Después vinieron sus funerales envuelto en la mortaja cardenal de las banderas, y luego el juicio y los culpables. Y más pronto el perdón judicial y el olvido que dejó libres esas risas pirómanas, quizás confundidas hoy con el bullicio de la Feria del Libro. Por eso Carmen Gloria va entre la gente sin dejar entrar la piedad al sentirse observada. Algo en ella le abre paso cabeza en alto, erguida, como si fuera una bofetada al presente. Así mismo, cara a cara de Juan Pablo II, mantuvo ese gesto diciéndole al Papa esto me hicieron los militares. Pero el pontífice se hizo el gringo y pasó de largo frente al sudario chileno, tirando puñados de bendiciones a diestra y siniestra.
Ahora Carmen Gloria estudia sicología, se casó y tuvo un hijo. Al parecer su vida siguió un cauce similar al de muchas jóvenes de ese tiempo. A no ser por su maquillaje perpetuo que lo lleva con cierto orgullo. Como si quien ostenta el rostro así fuera una factura del costo 'democrático.
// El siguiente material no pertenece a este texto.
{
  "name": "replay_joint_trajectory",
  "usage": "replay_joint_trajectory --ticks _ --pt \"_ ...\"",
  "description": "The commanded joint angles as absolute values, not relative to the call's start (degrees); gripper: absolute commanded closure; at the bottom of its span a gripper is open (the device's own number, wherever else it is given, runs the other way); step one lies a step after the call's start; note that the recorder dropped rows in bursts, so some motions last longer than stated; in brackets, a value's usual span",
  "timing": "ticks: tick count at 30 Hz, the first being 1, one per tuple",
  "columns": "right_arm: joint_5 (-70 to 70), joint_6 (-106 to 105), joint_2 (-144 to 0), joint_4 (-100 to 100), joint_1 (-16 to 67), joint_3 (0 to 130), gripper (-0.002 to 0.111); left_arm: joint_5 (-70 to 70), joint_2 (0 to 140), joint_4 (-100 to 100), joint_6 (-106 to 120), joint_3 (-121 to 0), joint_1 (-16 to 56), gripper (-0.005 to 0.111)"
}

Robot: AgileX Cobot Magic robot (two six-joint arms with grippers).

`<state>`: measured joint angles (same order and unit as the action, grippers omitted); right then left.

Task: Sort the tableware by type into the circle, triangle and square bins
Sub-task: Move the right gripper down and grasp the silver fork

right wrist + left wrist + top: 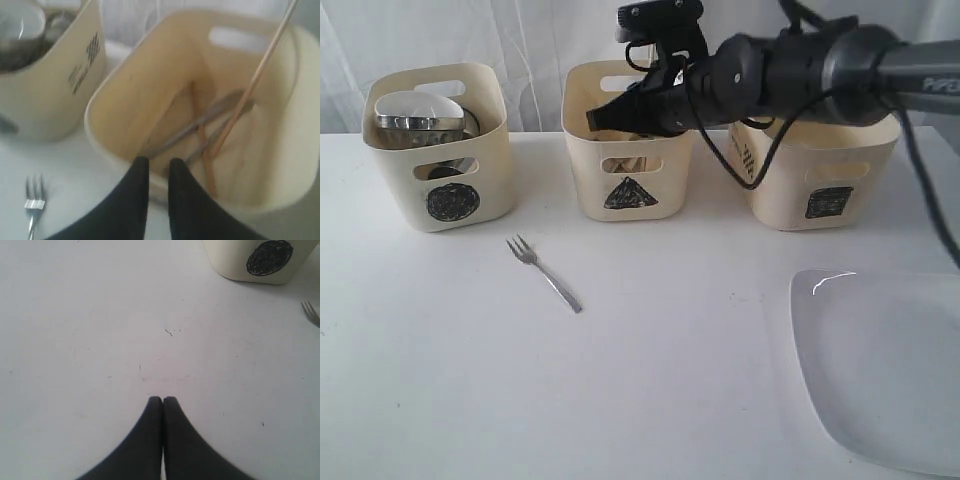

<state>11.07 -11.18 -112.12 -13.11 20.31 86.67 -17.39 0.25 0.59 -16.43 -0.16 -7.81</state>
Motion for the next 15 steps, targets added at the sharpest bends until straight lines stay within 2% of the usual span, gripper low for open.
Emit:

Y esa página de historia no tiene precio para el mercado librero, que vende un rostro de loza, sin pasado, para el consumo neoliberal.
Así, mucho después que Carmen Gloria ha sido tragada por la multitud, sigo viendo su cara como quien ve una estrella que se ha extinguido, y sólo el recuerdo la hace titilar en mi corazón homosexual que se me escapa del pecho, y lo dejo ir, como una luciérnaga enamorada tras el brillo de sus pasos.